This picture shows exactly the confusion, the uncommon 'u' code paths are pushed onto a mental stack as place holders the programmer must remember to match to corresponding 'v' blocks while going down the common path of execution from #s to the inner most branch. Then from the inner most branch a terrible skip of the common execution path occurs to #e, skipping a lot code of that you have to determine isn't in #e's code path since the 'v' blocks are so far away from the initiating conditional.

In the second example, only in the exceptional cases of uncommon code paths do the path of the code deviate from the intial depth of execution.

Here is a picture I drew of the code path execution of the second example almost as it would appear on a page of text:

#s        
|         
|         
*u-return 
c         
|         
*u-return 
c         
|         
*u-return 
c         
|         
*u-return 
c         
|         
*u-return 
c         
|         
|         
#e        

Ah, much better and much more natural.... #s goes directly to #e and the programmer is free to ignore the uncommon conditions of the execution path. I said almost because the return blocks will be directly underneath the initiating conditionals on the page of text, but even so they are still easy to skip in practice and a natural ability for programmers.

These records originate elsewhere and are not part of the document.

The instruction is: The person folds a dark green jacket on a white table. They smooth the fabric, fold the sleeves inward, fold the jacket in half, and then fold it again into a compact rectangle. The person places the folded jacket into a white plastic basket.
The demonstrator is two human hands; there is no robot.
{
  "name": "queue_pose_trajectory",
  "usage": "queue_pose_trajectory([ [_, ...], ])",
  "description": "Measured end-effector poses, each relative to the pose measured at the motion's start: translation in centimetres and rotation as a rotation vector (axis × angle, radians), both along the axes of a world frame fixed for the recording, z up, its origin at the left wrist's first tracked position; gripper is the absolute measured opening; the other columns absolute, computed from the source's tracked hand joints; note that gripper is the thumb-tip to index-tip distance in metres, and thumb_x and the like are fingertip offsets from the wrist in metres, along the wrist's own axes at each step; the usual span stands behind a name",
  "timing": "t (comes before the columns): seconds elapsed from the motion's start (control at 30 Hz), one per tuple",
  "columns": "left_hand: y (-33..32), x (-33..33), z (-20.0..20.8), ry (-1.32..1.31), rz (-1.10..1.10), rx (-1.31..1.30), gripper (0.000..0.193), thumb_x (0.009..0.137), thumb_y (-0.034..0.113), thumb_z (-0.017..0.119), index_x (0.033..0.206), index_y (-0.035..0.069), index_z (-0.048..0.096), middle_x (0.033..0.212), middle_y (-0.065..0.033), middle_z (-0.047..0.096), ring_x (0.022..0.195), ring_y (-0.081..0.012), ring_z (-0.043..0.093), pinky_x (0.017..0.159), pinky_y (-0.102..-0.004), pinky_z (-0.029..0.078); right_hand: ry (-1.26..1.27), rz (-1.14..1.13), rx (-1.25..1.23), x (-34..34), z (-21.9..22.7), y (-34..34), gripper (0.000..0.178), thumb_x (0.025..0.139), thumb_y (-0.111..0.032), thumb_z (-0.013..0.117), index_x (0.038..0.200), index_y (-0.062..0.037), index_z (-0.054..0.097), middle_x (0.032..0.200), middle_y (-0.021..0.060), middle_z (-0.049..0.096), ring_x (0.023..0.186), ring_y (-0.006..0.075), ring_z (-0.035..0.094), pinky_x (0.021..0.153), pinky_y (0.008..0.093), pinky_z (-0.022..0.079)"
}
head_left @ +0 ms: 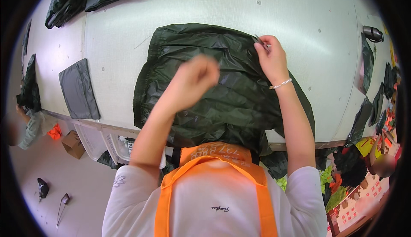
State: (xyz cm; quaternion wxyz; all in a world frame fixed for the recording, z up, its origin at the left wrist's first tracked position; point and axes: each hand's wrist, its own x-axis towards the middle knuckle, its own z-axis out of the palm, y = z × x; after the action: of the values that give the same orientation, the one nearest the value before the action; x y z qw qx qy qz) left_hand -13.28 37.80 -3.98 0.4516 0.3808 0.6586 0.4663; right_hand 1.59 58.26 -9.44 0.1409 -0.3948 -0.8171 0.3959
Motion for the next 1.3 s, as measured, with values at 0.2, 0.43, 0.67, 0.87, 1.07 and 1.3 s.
queue_pose_trajectory([
  [0.2, -22.5, 4.3, 1.3, 0.254, -0.625, -1.143, 0.036, 0.081, 0.040, 0.066, 0.085, 0.004, 0.068, 0.077, -0.0115, 0.067, 0.075, -0.0211, 0.065, 0.069, -0.0329, 0.050, 0.051, -0.031, -0.424, 1.2, 4.4, -2.2, 0.020, 0.086, -0.014, 0.063, 0.098, 0.0018, 0.061, 0.082, 0.0015, 0.063, 0.068, 0.0050, 0.053, 0.064, 0.0206, 0.045],
  [0.43, -24.5, 9.8, -4.5, -0.551, 0.857, -0.725, 0.035, 0.083, 0.030, 0.068, 0.097, -0.002, 0.063, 0.088, -0.0063, 0.066, 0.071, -0.0137, 0.063, 0.061, -0.0244, 0.051, -0.002, 0.323, -0.972, 2.4, 6.2, -14.6, 0.021, 0.095, -0.018, 0.047, 0.091, -0.0015, 0.059, 0.070, -0.0010, 0.057, 0.057, 0.0032, 0.046, 0.053, 0.0189, 0.038],
  [0.67, -17.8, 9.9, -2.7, -0.316, 0.938, -0.357, 0.030, 0.081, 0.020, 0.066, 0.060, -0.001, 0.060, 0.052, -0.0012, 0.055, 0.043, -0.0080, 0.050, 0.040, -0.0250, 0.039, -0.103, 0.721, -0.333, 4.3, 5.7, -24.4, 0.048, 0.067, -0.035, 0.076, 0.099, -0.0026, 0.060, 0.103, 0.0108, 0.061, 0.093, 0.0306, 0.060, 0.079, 0.0384, 0.048],
  [0.87, -13.9, 7.7, -0.2, -0.252, 0.927, -0.094, 0.032, 0.084, 0.023, 0.064, 0.063, -0.002, 0.059, 0.053, -0.0027, 0.056, 0.042, -0.0095, 0.051, 0.039, -0.0249, 0.038, -0.159, 0.430, -0.275, 5.7, 3.6, -24.2, 0.025, 0.079, -0.024, 0.065, 0.086, -0.0003, 0.063, 0.077, 0.0152, 0.063, 0.068, 0.0277, 0.062, 0.062, 0.0355, 0.048],
  [1.07, -12.9, 4.4, 4.2, -0.165, 1.002, 0.225, 0.032, 0.086, 0.028, 0.064, 0.099, 0.000, 0.056, 0.089, -0.0073, 0.061, 0.074, -0.0119, 0.060, 0.061, -0.0255, 0.050, 0.077, 0.102, -0.901, 2.9, 6.7, -18.5, 0.028, 0.091, -0.029, 0.058, 0.078, -0.0041, 0.061, 0.054, -0.0070, 0.047, 0.044, 0.0041, 0.037, 0.041, 0.0226, 0.028],
  [1.3, -12.0, 8.9, -0.2, -0.445, 0.651, 0.045, 0.069, 0.069, 0.031, 0.080, 0.118, -0.002, 0.045, 0.097, -0.0101, 0.060, 0.085, -0.0179, 0.059, 0.074, -0.0282, 0.049, 0.177, -0.033, -1.322, 2.3, 4.6, -18.1, 0.023, 0.092, -0.027, 0.053, 0.092, -0.0064, 0.061, 0.072, -0.0008, 0.059, 0.057, 0.0075, 0.052, 0.050, 0.0232, 0.042],
])
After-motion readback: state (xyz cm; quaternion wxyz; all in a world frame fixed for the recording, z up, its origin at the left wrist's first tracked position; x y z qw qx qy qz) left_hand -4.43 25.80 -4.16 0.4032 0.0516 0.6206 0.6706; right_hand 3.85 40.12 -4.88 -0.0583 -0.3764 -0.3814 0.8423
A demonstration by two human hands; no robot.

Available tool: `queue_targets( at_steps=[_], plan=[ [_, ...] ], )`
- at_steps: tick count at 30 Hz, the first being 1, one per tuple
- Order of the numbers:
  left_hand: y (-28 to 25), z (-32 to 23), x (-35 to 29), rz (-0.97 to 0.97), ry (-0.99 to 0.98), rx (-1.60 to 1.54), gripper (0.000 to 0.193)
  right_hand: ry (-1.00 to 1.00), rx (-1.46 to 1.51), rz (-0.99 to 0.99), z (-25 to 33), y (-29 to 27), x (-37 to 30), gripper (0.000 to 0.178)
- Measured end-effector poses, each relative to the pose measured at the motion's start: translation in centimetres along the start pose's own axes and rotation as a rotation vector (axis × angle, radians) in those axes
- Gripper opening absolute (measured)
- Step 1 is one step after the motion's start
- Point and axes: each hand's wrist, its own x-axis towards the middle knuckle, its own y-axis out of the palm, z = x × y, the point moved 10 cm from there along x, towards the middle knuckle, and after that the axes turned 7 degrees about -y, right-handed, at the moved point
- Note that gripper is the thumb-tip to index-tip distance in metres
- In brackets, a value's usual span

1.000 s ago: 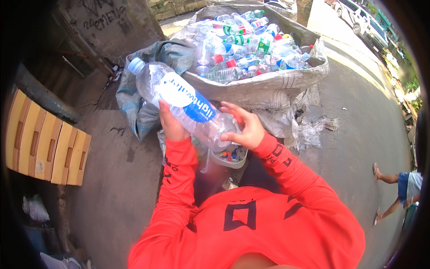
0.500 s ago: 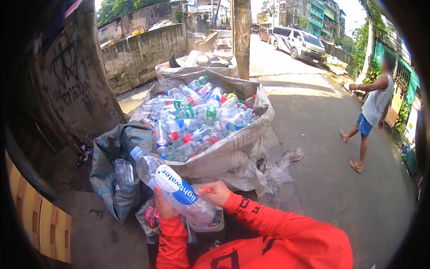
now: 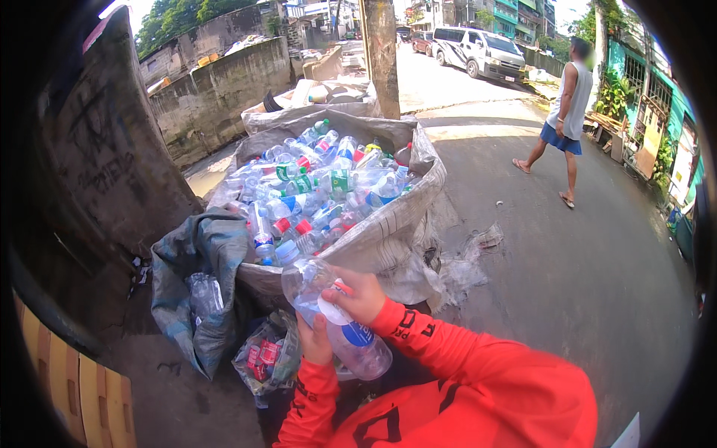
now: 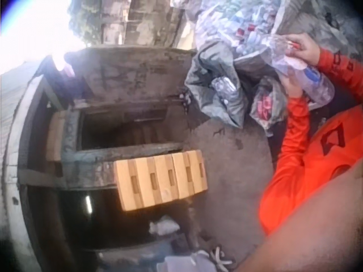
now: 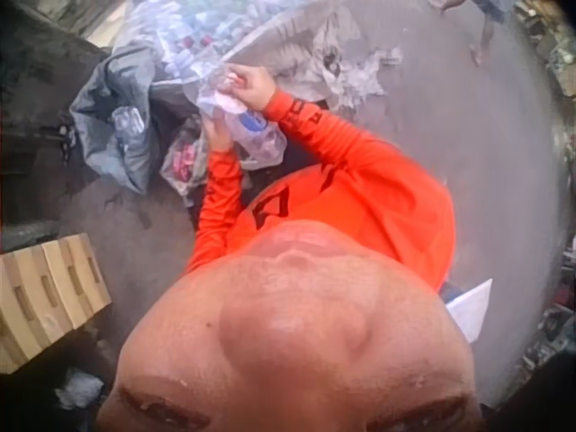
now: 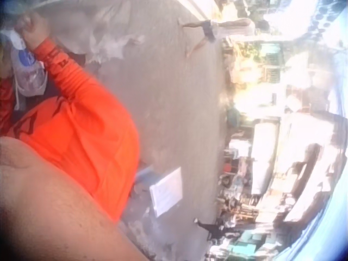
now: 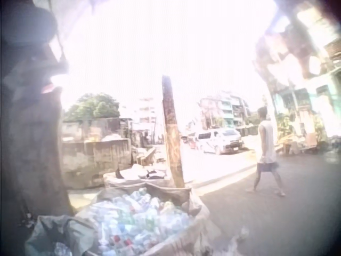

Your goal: The person sits on the ground and processes plastic bottles from a large sack. They remove labels from the bottles using a small red tool and place the bottles into a smaller bag. The bottle caps are collected in a white container.

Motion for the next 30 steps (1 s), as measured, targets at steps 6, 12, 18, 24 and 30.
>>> queue_targets(
  at_steps=[6,12,18,24,30],
  plan=[
    [-1.1,2.7,-0.1,-0.011,-0.077,-0.031,0.065,0.072,0.044,-0.012,-2.3,0.2,-1.0,0.03],
    [-1.7,3.2,-0.2,-0.062,-0.093,0.007,0.064,0.233,0.391,-0.107,-5.8,0.7,-2.0,0.033],
    [0.5,3.3,-0.2,0.165,-0.222,-0.601,0.065,0.567,0.701,-0.101,-10.4,2.8,-3.9,0.033],
    [-1.1,3.9,-0.1,0.134,-0.276,-0.702,0.063,0.468,0.39,-0.131,-10.1,2.0,-4.5,0.028],
    [-6.9,2.7,-0.1,-0.151,-0.326,-0.227,0.057,0.265,0.215,-0.04,-8.5,1.0,-4.4,0.022]
  ],
)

This is the hallmark of clear code--keeping the common path of execution on, or very near, the first depth (where higher depth is defined as going farther to the right on the page because of conditionals) line through the function.

The second code execution path tree is simply an isomorphism of the first tree, however, the mapping of that tree onto the 2D page of text and preferred top to bottom execution is much, much clearer.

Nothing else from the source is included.